Il marito in carcere da un anno
Arriva alle battute finali il processo con rito abbreviato che si sta tenendo in Tribunale ad Asti di fronte al Gip Giannone per la morte di Roberta Perosin, l’operaia della Ferrero di 54 anni che ha perso la vita nel giugno del 2018. Al banco degli imputati siede il marito, Arturo Moramarco, 59 anni, ex macellaio, di Govone, stesso paese in cui ha sempre vissuto con la moglie.
Pesantissima l’accusa nei suoi confronti: omicidio volontario della moglie per il quale il pm Simona Macciò, al termine di una articolata requisitoria, ha chiesto una condanna complessiva a 18 anni, già comprensiva dello “sconto” per la scelta del rito. Per l’omicidio ha chiesto 16 anni aumentati di 2 anni per l’altro reato contestato a Moramarco, ovvero la simulazione di reato.
All’inizio sembrava un malore da spavento
Perchè la morte di Roberta Perosino non è partita subito come omicidio. Inizialmente, infatti, sembrava avesse perso la vita a seguito di un malore dovuto alla visita dei ladri. Ed effettivamente la casa era stata messa a soqquadro ma non mancava nulla di valore. Era stato lo stesso marito ad aver chiesto l’intervento dei carabinieri presentandosi come affranto dall’aver ritrovato la moglie riversa a terra al suo ritorno a casa.
Una bugia che ha resistito appena il tempo di arrivare agli esiti dell’autopsia che hanno rivelato come a causare la morte della donna fosse stato il soffocamento.
Il vizio del gioco che prosciugava i conti di famiglia
Due mesi di indagini nel corso delle quali i carabinieri hanno raccolto testimonianze e dati scientifici, arrivando a ricostruire un difficile rapporto di coppia minato dal vizio del gioco dell’ex macellaio che si è acuito con il suo pensionamento. Proprio quei soldi che continuavano a sparire dalle casse famigliari avevano acceso l’ennesima violenta lite al termine della quale l’uomo ha ucciso la moglie.
Per la difesa è stato solo un tragico incidente
Per il pm Roberta Perosino venne soffocata con un cuscino premuto in faccia; ricostruzione contestata dalla difesa di Moramarco, sostenuta dall’avvocato Marco Calosso che, al termine della sua arringa, ha chiesto invece la riconfigurazione del reato in omicidio colposo o preterintenzionale. Per la difesa, infatti, il suo assistito non aveva alcuna intenzione di uccidere la moglie, sarebbe stato un tragico incidente durante il violento litigio. La stessa difesa ha anche chiesto al gip di rspingere tutte le richieste di parte civile rappresentata dalla sorella Luciana.

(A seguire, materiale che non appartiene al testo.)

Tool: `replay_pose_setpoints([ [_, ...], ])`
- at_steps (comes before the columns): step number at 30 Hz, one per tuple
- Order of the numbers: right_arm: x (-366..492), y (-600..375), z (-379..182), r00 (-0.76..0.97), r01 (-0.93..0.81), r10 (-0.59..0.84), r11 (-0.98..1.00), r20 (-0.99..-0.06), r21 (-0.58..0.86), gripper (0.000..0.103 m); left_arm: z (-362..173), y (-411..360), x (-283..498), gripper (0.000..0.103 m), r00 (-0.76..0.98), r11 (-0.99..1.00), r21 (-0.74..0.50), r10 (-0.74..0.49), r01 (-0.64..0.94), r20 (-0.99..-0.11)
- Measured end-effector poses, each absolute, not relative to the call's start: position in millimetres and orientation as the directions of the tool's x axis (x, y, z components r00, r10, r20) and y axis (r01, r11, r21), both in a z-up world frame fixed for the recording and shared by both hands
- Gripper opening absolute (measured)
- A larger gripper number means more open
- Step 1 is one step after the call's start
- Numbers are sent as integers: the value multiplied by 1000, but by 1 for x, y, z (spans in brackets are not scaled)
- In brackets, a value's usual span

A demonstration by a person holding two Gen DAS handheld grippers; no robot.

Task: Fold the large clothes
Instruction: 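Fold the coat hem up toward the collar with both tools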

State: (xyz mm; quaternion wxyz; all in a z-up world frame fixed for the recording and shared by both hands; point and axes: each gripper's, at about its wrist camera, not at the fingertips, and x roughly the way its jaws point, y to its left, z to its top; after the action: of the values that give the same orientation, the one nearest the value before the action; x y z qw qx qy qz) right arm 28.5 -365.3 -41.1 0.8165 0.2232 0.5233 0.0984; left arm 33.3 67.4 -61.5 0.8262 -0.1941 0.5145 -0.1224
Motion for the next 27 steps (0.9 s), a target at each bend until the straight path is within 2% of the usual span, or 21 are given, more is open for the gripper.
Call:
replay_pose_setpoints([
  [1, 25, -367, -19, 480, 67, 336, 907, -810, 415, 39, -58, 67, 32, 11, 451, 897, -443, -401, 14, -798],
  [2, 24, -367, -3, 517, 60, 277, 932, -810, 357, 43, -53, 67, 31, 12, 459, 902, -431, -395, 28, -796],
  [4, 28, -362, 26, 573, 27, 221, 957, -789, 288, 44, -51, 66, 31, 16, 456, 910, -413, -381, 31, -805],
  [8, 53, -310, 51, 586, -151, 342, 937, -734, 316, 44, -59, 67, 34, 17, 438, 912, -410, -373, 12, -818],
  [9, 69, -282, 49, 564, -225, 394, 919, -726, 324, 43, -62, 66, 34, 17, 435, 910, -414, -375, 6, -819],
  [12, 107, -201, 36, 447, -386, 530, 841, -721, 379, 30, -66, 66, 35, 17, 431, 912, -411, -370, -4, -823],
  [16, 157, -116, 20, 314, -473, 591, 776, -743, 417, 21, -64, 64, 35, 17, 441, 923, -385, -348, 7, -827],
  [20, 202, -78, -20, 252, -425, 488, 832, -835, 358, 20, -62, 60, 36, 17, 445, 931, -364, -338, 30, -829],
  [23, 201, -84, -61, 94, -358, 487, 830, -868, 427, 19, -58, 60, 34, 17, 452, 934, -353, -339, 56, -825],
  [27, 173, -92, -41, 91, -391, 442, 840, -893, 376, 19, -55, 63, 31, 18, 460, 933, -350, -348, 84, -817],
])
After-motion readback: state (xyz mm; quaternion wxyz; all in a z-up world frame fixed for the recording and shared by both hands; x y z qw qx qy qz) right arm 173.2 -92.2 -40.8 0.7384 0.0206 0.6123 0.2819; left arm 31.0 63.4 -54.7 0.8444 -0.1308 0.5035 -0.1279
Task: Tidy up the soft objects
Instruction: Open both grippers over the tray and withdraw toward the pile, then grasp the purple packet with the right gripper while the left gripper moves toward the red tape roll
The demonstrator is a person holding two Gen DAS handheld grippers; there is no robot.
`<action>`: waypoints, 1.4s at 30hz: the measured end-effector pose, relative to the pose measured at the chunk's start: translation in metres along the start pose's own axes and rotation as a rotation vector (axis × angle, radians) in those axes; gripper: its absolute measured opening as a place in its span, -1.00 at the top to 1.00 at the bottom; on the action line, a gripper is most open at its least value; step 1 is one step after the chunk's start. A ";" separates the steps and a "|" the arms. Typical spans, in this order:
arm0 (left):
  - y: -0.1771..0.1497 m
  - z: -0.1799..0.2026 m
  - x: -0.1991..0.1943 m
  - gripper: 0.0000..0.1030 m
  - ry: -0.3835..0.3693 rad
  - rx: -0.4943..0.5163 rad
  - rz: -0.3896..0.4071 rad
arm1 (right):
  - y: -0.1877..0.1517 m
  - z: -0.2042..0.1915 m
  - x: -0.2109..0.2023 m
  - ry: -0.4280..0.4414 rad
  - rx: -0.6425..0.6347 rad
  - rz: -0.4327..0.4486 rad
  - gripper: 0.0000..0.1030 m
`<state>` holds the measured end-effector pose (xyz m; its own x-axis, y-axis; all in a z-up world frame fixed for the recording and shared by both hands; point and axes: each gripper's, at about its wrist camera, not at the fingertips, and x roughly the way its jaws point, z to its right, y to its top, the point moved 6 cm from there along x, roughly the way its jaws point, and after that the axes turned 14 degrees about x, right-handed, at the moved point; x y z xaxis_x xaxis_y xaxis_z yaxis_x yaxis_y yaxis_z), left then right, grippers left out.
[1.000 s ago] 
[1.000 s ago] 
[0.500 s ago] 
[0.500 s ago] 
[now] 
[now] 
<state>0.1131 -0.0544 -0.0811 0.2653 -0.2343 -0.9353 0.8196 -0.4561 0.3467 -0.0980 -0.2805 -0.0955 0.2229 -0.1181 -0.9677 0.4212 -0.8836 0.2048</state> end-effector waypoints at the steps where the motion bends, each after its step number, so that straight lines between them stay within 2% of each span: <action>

Nessuna dichiarazione spontanea dell’imputato che tornerà in aula con il suo difensore l’11 novembre per le repliche e la sentenza.
La morte di Roberta Perosino aveva fatto molto scalpore a Govone e non solo perchè veniva associata ad un’altra tragica fine per mano del marito, quella di Elena Ceste. La sorella della Perosino, infatti, è cognata di Franco Ceste, papà di Elena. Anche lei era presente venerdì scorso a Costigliole all’inaugurazione della panchina rossa voluta dal Centro Antiviolenza L’Orecchio di Venere davanti alla chiesa di Santa Margherita.